The Central Saint Martins graduate fashion show in London – an annual hot ticket thanks to alumni such as Alexander McQueen and John Galliano – was fraught with tension this year. Sponsored by L’Oréal, whose links to Israel have drawn criticism, the show attracted protests outside the venue.
Inside, Palestinian student Ayham Hassan sent out his graduation collection, Im-Mortal Magenta: The colour that doesn’t exist. Exploring the reality of being a Palestinian under occupation, the looks were bound by a punchy magenta tone, with patterns and motifs from traditional tatreez, hand-embroidered by women in the West Bank.
Speaking by phone from London weeks later, he explains the title. “Magenta is a very happy colour. It’s a colour our mind makes up. It literally doesn’t exist.” A light wavelength anomaly, according to The Royal Institution, magenta appears when red and blue cones fire, but green does not.
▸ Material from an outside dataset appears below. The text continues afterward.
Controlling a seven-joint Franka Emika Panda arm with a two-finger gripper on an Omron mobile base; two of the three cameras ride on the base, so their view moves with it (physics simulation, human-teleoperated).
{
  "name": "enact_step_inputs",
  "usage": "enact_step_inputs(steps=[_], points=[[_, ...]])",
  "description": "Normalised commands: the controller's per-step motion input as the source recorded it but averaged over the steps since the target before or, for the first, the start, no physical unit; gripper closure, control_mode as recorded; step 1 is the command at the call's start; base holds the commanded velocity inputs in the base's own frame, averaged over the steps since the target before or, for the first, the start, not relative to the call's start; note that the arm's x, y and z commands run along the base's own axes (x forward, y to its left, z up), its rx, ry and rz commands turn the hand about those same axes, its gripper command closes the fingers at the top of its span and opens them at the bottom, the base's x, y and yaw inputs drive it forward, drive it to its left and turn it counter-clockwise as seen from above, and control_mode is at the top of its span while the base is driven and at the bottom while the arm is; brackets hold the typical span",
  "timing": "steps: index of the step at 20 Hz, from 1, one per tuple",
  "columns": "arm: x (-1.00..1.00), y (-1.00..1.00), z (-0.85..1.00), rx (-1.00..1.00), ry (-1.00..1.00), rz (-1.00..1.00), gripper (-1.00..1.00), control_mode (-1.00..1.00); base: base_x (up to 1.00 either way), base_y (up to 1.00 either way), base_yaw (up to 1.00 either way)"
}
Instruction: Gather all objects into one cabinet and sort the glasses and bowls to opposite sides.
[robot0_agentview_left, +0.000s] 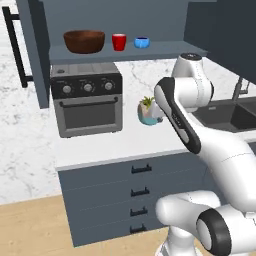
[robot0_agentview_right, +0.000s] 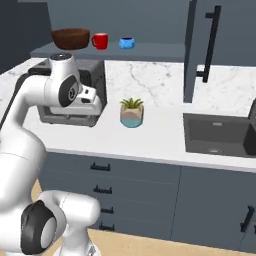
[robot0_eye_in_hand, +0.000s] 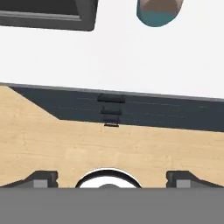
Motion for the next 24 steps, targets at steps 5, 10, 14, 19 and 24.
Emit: enact_step_inputs(steps=[5, 10, 14, 19, 24], points=[[0.00, 0.00, 0.00, 0.00, 0.00, 0.00, -1.00, 1.00, -0.67, 0.00, -0.27], [0.00, 0.00, 0.00, 0.00, 0.00, 0.00, -1.00, 1.00, -0.64, 0.00, -0.38], [0.00, 0.00, 0.00, 0.00, 0.00, 0.00, -1.00, 1.00, -0.57, 0.00, -0.43], [0.00, 0.00, 0.00, 0.00, 0.00, 0.00, -1.00, 1.00, -0.40, 0.00, -0.48], [0.00, 0.00, 0.00, 0.00, 0.00, 0.00, -1.00, 1.00, -0.16, 0.00, -0.54]])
For Hassan, this peculiarity felt like an apt metaphor for the Palestinian state, existing yet denied. “For me, [magenta] became like a shield, a protection or a second skin, and these beautiful embroideries and motifs are a second skin to protect you in this horrible war.”
Born in Ramallah, Hassan says his path to London had a touch of kismet. His flair was spotted by a tutor at Birzeit University, who urged him to apply to Central Saint Martins. Despite the odds – only 50 students chosen from more than 3,000 – he won a place.
Then came the battle to raise the fees. A crowdfunding plea was reshared by model Bella Hadid, picked up by Dazed magazine, and drew a brand sponsor to cover part of his costs. Grateful for the kindness of strangers, Hassan is also painfully aware of the disconnect between studying fashion amid Israeli violence.
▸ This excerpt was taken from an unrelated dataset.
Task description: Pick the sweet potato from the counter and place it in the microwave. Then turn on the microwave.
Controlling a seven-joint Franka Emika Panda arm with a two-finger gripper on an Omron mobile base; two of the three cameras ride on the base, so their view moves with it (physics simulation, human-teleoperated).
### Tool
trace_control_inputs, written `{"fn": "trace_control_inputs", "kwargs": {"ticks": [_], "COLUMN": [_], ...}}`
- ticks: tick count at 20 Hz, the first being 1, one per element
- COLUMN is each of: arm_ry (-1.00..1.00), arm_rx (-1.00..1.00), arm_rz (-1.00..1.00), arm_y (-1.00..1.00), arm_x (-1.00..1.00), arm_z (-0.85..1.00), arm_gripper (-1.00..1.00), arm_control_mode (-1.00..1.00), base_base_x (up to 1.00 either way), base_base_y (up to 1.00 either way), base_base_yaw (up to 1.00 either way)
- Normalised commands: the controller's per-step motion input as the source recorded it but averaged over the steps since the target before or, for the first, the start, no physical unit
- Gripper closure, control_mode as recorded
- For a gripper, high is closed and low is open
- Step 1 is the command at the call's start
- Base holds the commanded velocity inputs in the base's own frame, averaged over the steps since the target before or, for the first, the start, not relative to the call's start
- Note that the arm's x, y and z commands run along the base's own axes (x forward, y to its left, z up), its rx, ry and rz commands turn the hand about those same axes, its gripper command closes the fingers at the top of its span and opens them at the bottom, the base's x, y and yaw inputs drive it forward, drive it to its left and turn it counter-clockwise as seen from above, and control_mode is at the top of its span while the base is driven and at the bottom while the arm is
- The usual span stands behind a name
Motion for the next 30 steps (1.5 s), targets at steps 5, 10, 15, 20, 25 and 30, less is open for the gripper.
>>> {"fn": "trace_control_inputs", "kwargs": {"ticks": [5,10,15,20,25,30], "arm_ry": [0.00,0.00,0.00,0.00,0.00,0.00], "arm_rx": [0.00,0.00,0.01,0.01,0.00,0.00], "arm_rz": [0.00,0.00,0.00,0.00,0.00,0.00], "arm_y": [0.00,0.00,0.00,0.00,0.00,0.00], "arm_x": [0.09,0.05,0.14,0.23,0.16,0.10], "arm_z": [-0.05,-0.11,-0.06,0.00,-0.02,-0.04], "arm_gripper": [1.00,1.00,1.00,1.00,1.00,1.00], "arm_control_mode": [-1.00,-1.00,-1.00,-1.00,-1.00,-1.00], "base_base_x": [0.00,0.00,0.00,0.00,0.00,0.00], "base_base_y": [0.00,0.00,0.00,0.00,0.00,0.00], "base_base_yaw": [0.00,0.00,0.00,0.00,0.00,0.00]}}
“How can I talk about a genocide in a fashion collection? How can I approach such a thing? You can imagine how frustrating and sad it is to be a Palestinian experiencing it in London. I could not be creative. We all thought it would finish after three months,” he says. Only by channelling his fury and helplessness into design did something shift. “I realised that history repeats itself, and I need to look at the past and address it in reality, as well as this whole concept of modern displacement.”
His work became a broadcast of “our reality as Palestinians, the genocide and ethnic cleansing, as well as the horrific things that happen to us on a daily basis”. Strong silhouettes mixed with vibrant pink became metaphors for hope. “I don’t need to do claustrophobic clothes, I don’t need to do sad things,” he says. “I need to show the beauty of Gaza, of Palestinians, and the beauty of just the fact that we are resilient and resistant to this horrific thing.”
Raw and powerful, his final collection tackled identity head-on. A lightweight magenta top with extra-long sleeves is knotted at the sternum, paired with a full skirt layered under gossamer netting and finished with a head covering banded in pink – inspired by lost Palestinian majdal silk, its know-how erased by the Nakba. Protective motifs, hand-embroidered by women in Ramallah, edge the scarf.
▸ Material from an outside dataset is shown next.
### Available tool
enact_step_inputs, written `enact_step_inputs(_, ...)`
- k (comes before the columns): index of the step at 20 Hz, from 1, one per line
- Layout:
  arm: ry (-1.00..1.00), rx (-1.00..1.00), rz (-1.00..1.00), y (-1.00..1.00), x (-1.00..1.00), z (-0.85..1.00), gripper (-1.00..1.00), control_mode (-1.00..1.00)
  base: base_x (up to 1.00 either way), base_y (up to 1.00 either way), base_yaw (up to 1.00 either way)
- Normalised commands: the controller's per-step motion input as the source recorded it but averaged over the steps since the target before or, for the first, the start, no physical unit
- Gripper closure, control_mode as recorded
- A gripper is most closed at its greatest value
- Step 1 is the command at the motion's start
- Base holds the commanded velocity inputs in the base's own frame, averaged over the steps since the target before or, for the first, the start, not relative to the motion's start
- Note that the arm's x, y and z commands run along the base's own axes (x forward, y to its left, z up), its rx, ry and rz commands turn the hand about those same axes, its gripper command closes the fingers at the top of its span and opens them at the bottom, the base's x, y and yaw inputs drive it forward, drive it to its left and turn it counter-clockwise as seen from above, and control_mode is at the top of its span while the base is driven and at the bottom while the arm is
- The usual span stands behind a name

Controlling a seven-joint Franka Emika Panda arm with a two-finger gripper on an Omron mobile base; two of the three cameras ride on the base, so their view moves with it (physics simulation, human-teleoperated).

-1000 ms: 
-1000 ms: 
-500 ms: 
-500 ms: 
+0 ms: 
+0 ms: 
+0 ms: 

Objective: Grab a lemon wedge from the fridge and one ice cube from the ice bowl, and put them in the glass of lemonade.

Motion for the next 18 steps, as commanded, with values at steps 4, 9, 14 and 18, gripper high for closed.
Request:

Elsewhere, a glossy cerise dress ties at the hip, its stiff collar covered in geometric designs. A chunky pink and grey scarf knitted by Hassan’s mother carries motifs of bullets and flowers, worn over a shredded, shroud-like dress.
Another knitted piece is made of 500,000 rubber bands, nodding to slingshots once used by Palestinian children against tanks. An oversized quilted jacket covered in tatreez patterns offers both armour and embrace, paired with an asymmetric crinolined skirt that keeps the viewer literally and figuratively at arm’s length.
This final look was chosen for Thread Memory: Embroidery from Palestine at the V&A Dundee, curated by Rachel Dedman to mark Dundee’s 45-year twinning with Nablus. Hassan’s graduation show went viral, covered by British versions of i-D and Vogue.

The buzz endures. “It was a beautiful way for me to end this journey, and it was incredible to see British Vogue unapologetically mention Palestine and genocide without censoring. It’s just a huge, huge achievement for me as a designer.”
Now seeking investors, Hassan also won the British Fashion Council x Net-a-Porter and Mr Porter Education Fund award, which he hopes will help him establish a London studio and create more work for women in the West Bank.
He was also awarded the L’Oréal Prize, but declined it on moral grounds. “I cannot have this on my conscience,” he says. It was bittersweet. “Do you know who was picking the people? Daniel Lee, creative director of Burberry. So it was incredible to be recognised.”

His collection, Hassan hopes, reframes a wider narrative. “It was questioning the whole fashion education system. It was questioning everything. I mean, I was the only Arab, Muslim and Palestinian student in the whole year of 140 students. It was very major to get accepted, but it has been a really, really difficult journey.”
At the degree show, as protests raged outside, Hassan’s models – many from the Palestinian diaspora – spontaneously wrote “Free Palestine” and “Divest Now” on their hands, raising them as they walked the runway. “It wasn’t planned,” Hassan says. “It was something they wanted to do. That moment turned the show into something far bigger than fashion.”